Hi all, I have just become a member today, Im so confused and stressed. Here is my story.
I told my husband to get out one Saturday morning in April 2009, I didnt mean it at all, i just had enough of him neglecting me and taking me for granted. We have been married for 4 years, 1 year of that separated.

He left me, once i told him to go. But the next few days i begged him to come back, but he kept saying you threw me out with out warning. Even thought i had been warning him for the last 2 years,please stop hurting me, i cant tolerate your behavior no more, he was online nearly everyday after work and on his days off. i found txt messages planning to meet with women. Found many face book adds and msn addresses on the computer. but he made excuses etc, and lie. 

Since he has said no to come back home, he has been in contact every other day i kept it cool,i went on holiday last june to get away from all the pain, he rang me text me.

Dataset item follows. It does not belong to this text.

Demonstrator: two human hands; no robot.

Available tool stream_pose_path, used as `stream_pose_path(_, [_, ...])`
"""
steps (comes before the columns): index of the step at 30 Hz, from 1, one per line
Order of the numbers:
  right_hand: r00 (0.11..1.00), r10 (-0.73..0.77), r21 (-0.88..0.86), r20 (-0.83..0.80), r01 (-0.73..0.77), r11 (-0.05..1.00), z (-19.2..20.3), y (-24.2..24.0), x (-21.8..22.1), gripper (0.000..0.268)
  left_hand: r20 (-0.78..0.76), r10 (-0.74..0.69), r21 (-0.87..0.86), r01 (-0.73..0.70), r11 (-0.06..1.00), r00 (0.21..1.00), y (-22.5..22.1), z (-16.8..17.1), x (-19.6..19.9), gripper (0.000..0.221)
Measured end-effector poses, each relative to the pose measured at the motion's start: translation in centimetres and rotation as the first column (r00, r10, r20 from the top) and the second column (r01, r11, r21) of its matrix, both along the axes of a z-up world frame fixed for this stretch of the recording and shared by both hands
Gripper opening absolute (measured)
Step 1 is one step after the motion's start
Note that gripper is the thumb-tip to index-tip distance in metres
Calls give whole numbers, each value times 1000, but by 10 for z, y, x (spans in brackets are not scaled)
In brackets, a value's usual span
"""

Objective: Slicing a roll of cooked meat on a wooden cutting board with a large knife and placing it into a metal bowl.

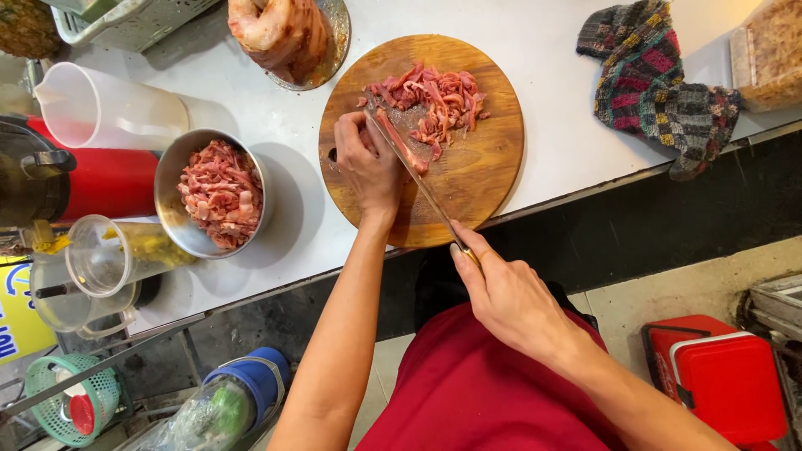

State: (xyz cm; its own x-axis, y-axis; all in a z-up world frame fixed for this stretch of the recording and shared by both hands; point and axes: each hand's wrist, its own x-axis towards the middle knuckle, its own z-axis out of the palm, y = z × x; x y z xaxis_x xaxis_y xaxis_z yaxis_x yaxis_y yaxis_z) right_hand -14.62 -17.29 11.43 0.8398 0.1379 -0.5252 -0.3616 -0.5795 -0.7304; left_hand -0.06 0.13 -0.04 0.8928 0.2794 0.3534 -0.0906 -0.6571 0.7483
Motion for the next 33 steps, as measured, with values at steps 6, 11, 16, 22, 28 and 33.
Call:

Since i came back from holiday, he keeps in contact, He asks me to give him his post, and meet up for a drink, which has been nice, but this point i was numb and didnt want him back, due to all the pain he caused me. we did the meeting up until christmas.He has been saying all through this lets make it work but i have not been responding maybe becasue from all the hurt. But this year in March i decide to agree, to fix the marriage, but as soon as i did, he started rejecting me, and remembered how i threw him out,By this point i had fallen for him again and my guard was down, im back to square one, i text or  call many time, i try to stop but fall back to same pattern, he keeps saying he doesnt know, if to come home, doesnt make it clear for what he wants. I dont know what else to think. im lost and alone.

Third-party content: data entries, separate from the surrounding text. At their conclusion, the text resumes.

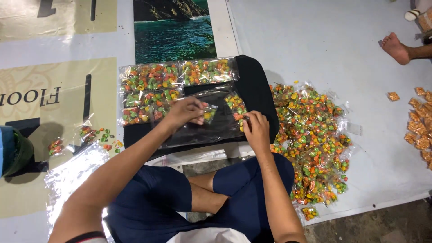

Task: Bagging small colorful candies into clear plastic bags while sitting on the floor

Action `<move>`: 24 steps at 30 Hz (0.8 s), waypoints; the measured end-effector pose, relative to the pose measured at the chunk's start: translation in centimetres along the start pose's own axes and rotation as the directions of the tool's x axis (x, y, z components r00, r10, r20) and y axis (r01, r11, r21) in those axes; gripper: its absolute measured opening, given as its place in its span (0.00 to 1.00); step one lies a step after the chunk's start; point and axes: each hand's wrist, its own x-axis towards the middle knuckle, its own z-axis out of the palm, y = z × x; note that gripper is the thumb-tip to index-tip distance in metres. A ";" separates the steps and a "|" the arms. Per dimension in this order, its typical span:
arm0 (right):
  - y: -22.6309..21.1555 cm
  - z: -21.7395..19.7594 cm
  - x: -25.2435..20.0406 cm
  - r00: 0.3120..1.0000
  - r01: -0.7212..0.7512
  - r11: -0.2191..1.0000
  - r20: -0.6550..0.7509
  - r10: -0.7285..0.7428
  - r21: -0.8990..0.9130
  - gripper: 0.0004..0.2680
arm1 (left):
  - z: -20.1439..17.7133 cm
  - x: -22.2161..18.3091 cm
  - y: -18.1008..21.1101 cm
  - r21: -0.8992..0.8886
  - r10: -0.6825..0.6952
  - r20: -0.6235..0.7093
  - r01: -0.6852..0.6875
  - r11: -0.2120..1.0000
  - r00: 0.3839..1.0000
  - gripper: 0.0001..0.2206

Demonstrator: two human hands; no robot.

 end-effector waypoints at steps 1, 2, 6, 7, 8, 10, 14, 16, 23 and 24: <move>0.0 0.1 0.0 1.000 0.002 1.000 -0.003 -0.002 0.000 0.08 | 0.5 0.7 -0.2 0.001 0.003 0.000 -0.003 1.000 1.000 0.10; 0.0 0.1 -0.1 1.000 0.015 1.000 -0.001 -0.015 -0.019 0.08 | 1.1 1.6 -0.4 -0.014 -0.010 0.003 0.010 1.000 1.000 0.11; 0.5 0.5 -0.2 0.999 0.036 0.999 0.002 -0.036 -0.037 0.10 | 4.6 2.1 2.6 -0.086 -0.047 0.003 0.047 0.995 0.999 0.20; 0.7 0.7 -0.2 0.999 0.032 0.999 -0.003 -0.032 -0.040 0.10 | 4.8 2.3 2.8 -0.084 -0.047 0.010 0.047 0.995 0.999 0.20; 1.0 0.8 -0.3 0.999 0.039 0.999 0.002 -0.039 -0.036 0.10 | 5.0 2.6 2.8 -0.066 -0.025 -0.022 0.023 0.998 0.999 0.20; 1.4 0.9 -0.4 0.999 0.045 0.998 0.005 -0.045 -0.036 0.11 | 4.4 4.1 1.3 -0.047 -0.001 -0.049 -0.001 0.999 0.999 0.20; 1.7 1.1 -0.6 0.999 0.044 0.999 0.008 -0.044 0.016 0.11 | 3.0 6.5 -2.4 0.176 0.058 0.121 -0.079 0.981 0.991 0.27; 1.9 1.3 -0.6 0.999 0.043 0.999 0.006 -0.043 0.027 0.11 | 3.4 6.2 -2.0 0.280 0.031 0.207 -0.089 0.956 0.978 0.31; 1.8 0.7 -0.3 0.998 0.051 0.997 0.026 -0.052 0.064 0.11 | 4.0 6.3 -1.5 0.945 0.019 0.283 -0.282 0.166 0.959 0.32; 1.4 0.2 -0.3 0.998 0.041 0.996 0.052 -0.045 0.082 0.10 | 4.3 6.1 -1.6 0.961 -0.002 0.273 -0.273 -0.046 0.962 0.32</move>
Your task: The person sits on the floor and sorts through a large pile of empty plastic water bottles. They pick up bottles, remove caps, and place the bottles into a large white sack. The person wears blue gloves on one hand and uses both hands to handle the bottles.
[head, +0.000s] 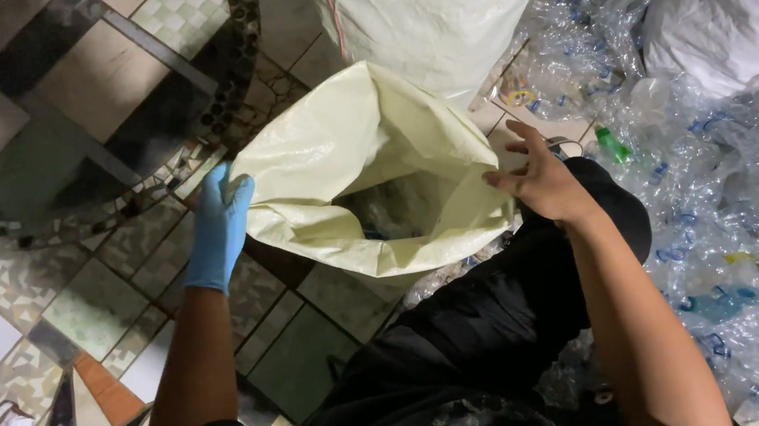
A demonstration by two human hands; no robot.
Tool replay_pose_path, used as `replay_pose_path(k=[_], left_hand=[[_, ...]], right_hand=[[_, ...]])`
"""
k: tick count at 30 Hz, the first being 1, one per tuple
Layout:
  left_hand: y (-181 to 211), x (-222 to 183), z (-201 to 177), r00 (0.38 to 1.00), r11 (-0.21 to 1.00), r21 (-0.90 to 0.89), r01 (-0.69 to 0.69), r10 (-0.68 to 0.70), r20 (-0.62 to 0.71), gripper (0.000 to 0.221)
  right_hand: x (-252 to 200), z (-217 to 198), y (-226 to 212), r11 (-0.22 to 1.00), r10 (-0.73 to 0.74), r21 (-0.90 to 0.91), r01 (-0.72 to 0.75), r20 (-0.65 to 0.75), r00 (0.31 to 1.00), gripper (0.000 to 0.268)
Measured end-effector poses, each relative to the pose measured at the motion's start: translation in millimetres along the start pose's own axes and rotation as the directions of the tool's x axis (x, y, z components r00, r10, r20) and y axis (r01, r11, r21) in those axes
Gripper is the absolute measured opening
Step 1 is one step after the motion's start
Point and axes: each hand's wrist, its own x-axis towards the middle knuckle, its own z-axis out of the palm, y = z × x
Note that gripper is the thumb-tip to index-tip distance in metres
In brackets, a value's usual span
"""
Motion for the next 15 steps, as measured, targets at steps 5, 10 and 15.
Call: replay_pose_path(k=[5, 10, 15], left_hand=[[23.6, -13.5, 4.0, 0.982, 0.982, -0.054, -0.181, 0.177, -0.066, 0.076], [63.2, -47.4, 30.8, 0.779, 0.632, 0.581, -0.513, 0.627, 0.005, 0.093], [77.3, -79.5, 123.9, 0.744, 0.774, 0.1, -0.625, 0.553, 0.375, 0.086]], right_hand=[[-32.8, -6.4, -20.0, 0.997, -0.072, -0.006, 0.072, 0.017, 0.997, 0.089], [-77.1, -69.8, 37.8, 0.814, -0.495, 0.131, 0.566, -0.354, 0.794, 0.06], [-154.8, -138.2, 125.3, 0.864, -0.19, 0.266, 0.428, -0.614, 0.766, 0.037]])
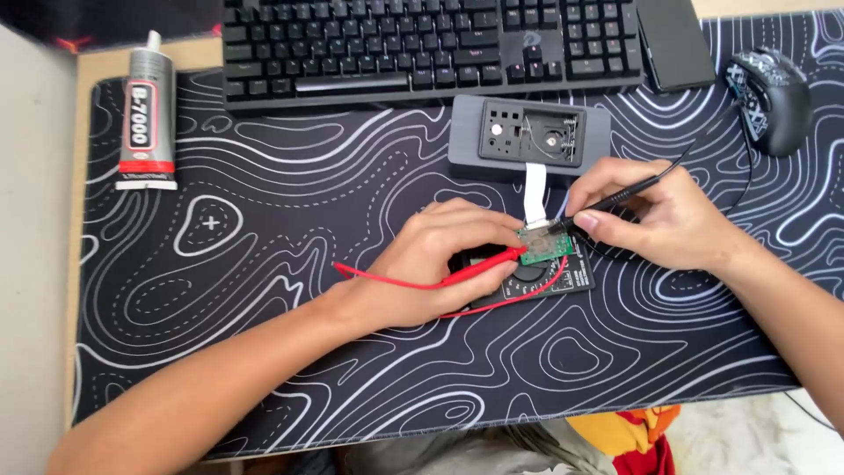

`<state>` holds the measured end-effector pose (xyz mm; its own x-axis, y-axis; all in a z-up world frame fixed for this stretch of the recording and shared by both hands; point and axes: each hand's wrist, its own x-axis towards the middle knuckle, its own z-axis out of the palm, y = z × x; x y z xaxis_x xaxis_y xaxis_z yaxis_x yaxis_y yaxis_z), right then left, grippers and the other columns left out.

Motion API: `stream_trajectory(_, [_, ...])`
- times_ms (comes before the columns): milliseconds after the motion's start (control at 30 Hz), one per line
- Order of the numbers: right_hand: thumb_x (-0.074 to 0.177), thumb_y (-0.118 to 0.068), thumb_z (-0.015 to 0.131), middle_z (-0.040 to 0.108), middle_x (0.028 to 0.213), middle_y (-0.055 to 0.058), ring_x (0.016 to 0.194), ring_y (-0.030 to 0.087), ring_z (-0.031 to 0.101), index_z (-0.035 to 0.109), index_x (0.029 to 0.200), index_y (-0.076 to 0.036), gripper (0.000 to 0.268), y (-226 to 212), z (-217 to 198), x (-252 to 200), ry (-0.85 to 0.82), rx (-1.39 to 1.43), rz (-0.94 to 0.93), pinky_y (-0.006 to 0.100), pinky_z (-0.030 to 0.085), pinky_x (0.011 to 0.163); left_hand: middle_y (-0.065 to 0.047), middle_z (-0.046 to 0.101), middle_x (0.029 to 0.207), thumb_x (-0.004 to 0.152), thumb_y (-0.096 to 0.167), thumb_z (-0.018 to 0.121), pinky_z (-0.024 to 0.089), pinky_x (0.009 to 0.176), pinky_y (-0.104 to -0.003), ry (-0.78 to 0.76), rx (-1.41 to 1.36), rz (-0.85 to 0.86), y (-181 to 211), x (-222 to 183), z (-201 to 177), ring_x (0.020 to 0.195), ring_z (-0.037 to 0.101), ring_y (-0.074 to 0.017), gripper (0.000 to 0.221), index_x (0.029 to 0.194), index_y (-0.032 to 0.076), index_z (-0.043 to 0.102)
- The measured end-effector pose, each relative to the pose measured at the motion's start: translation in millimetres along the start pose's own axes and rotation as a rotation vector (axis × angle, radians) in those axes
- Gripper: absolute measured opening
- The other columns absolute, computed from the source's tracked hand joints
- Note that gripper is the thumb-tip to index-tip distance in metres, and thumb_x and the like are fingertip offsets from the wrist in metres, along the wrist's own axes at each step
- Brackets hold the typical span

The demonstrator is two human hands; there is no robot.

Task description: Testing a small circuit board using a multimeter with red and black probes at a workstation.

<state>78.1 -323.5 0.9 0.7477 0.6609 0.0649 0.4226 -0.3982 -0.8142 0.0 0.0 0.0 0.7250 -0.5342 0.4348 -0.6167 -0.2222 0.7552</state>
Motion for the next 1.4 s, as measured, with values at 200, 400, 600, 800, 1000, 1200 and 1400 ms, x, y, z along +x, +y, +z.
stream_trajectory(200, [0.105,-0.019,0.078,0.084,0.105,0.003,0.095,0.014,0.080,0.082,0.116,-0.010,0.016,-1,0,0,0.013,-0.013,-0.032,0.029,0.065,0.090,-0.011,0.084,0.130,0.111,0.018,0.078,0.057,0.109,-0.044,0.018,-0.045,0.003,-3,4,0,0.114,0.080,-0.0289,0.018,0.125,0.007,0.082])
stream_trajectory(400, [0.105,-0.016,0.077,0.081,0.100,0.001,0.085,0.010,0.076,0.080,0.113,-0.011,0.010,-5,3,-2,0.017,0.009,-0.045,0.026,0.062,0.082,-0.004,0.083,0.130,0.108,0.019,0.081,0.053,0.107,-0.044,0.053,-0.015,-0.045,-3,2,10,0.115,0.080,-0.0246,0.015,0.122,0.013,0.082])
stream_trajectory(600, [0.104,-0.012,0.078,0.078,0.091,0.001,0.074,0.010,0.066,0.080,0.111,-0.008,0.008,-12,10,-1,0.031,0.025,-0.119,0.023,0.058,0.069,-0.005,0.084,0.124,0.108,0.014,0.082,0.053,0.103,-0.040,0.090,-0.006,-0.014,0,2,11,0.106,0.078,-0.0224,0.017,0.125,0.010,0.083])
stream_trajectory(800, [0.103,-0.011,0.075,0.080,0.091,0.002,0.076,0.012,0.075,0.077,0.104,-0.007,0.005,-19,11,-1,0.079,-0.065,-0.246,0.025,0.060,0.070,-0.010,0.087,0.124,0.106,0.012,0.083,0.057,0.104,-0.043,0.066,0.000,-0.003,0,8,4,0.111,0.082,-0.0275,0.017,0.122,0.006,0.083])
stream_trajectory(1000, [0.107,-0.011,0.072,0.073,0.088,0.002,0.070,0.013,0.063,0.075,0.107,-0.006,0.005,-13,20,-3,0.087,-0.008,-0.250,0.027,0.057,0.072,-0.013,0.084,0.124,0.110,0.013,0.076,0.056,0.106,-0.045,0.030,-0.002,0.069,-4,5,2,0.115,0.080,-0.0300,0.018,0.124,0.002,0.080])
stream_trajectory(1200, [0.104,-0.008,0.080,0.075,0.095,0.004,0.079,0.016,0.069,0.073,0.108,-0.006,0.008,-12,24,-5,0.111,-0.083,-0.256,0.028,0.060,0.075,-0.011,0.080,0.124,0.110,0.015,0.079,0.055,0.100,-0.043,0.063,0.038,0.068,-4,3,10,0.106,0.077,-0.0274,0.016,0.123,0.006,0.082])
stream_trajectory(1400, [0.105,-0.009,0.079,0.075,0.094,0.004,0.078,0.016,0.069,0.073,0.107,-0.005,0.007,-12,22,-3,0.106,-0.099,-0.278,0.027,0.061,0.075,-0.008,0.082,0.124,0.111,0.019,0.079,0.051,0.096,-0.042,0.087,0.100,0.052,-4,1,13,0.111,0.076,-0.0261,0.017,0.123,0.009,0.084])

By the way, can anyone know if the sites stating how to get your ex back, do they really work ????


----------



## PreludeCkN (Jan 21, 2010)

Sorry to hear you are going thru this, I know how painful i know how painful it is. I know how it is to have a rocky marriage and try to do whatever it takes to save it. It sounds like you both have build up resentment from each other and this is preventing you both to fix things. Give each other space and take time to reflect what you both want. I know easier said than done. I myself am trying to do the same and I am finding difficult to digest. Take time to heal from the pain he has cause you, may I suggest marriage counseling. I wish you the best!


----------



## Deejo (May 20, 2008)

There comes a point in time where you need to seriously evaluate the foundation of what is/was holding your marriage together.

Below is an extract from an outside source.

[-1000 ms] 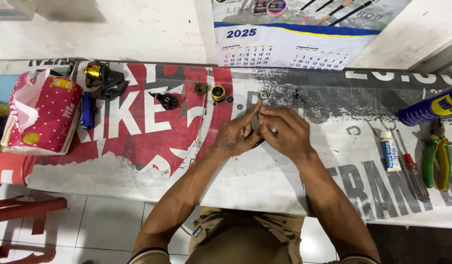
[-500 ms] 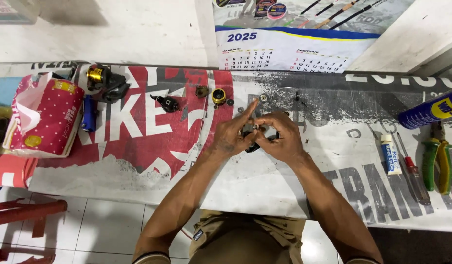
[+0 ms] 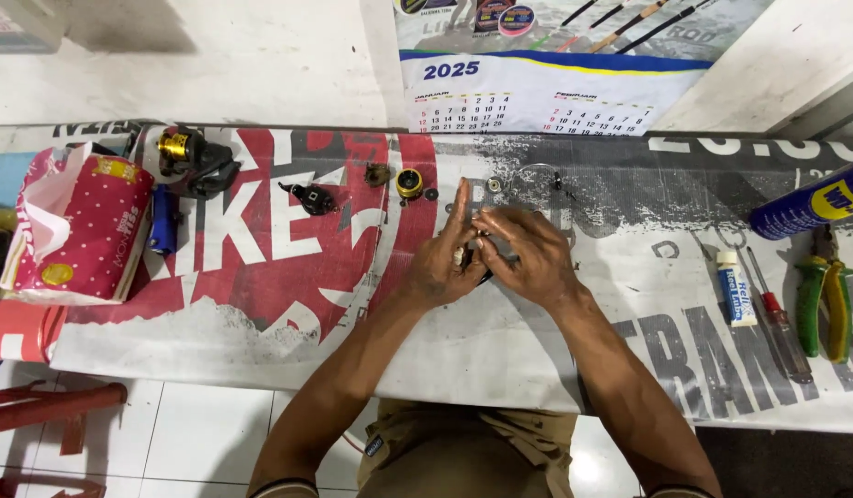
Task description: Repairing or assembling a fishing reel by adjusting and fitting small internal components at a workbench.
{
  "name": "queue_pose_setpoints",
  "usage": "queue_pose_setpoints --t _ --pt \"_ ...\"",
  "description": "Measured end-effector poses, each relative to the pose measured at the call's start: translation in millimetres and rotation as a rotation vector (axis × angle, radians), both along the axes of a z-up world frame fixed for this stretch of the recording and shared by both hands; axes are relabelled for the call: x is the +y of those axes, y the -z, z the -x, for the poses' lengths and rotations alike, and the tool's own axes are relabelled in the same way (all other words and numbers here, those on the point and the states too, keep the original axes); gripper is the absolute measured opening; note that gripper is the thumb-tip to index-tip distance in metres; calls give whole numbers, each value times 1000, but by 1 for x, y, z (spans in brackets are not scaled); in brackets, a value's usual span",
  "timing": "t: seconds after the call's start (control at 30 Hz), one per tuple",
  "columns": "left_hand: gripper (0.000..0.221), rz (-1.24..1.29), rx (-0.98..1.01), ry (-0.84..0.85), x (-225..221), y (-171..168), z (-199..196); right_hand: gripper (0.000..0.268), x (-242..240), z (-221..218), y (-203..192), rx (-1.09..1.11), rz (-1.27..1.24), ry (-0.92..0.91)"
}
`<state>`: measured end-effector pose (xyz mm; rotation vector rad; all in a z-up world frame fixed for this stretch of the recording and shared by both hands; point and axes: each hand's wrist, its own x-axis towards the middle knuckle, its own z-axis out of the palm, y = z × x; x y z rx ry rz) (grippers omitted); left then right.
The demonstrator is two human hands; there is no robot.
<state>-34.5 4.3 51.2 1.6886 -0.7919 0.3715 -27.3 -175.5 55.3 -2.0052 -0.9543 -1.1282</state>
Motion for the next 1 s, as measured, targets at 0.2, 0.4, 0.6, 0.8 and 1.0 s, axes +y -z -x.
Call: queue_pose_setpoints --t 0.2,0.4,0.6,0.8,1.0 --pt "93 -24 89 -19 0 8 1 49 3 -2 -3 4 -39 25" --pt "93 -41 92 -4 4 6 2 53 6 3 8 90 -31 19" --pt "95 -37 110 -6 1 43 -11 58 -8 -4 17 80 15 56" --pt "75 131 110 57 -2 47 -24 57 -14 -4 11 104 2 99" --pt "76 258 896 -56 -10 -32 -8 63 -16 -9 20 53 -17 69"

If the bulk of what keeps you hanging on is based in negativity; wanting, but not having your needs met, arguing, lack of support, communication, affection, sex ... etc. then it really begs the question, "Why do I want to be with this person?"

And even more importantly, "How does my life become better with this person?"

Seriously think about them - and frame them within the context of your entire life, not simply how you feel in the moment.

You can't move forward if every time the two of you get together it is a repeat of the past.

Right now you are in limbo. Seeing as you cannot seem to focus on reconciling, start the process of divorce and odds are that will clarify both of your positions.


----------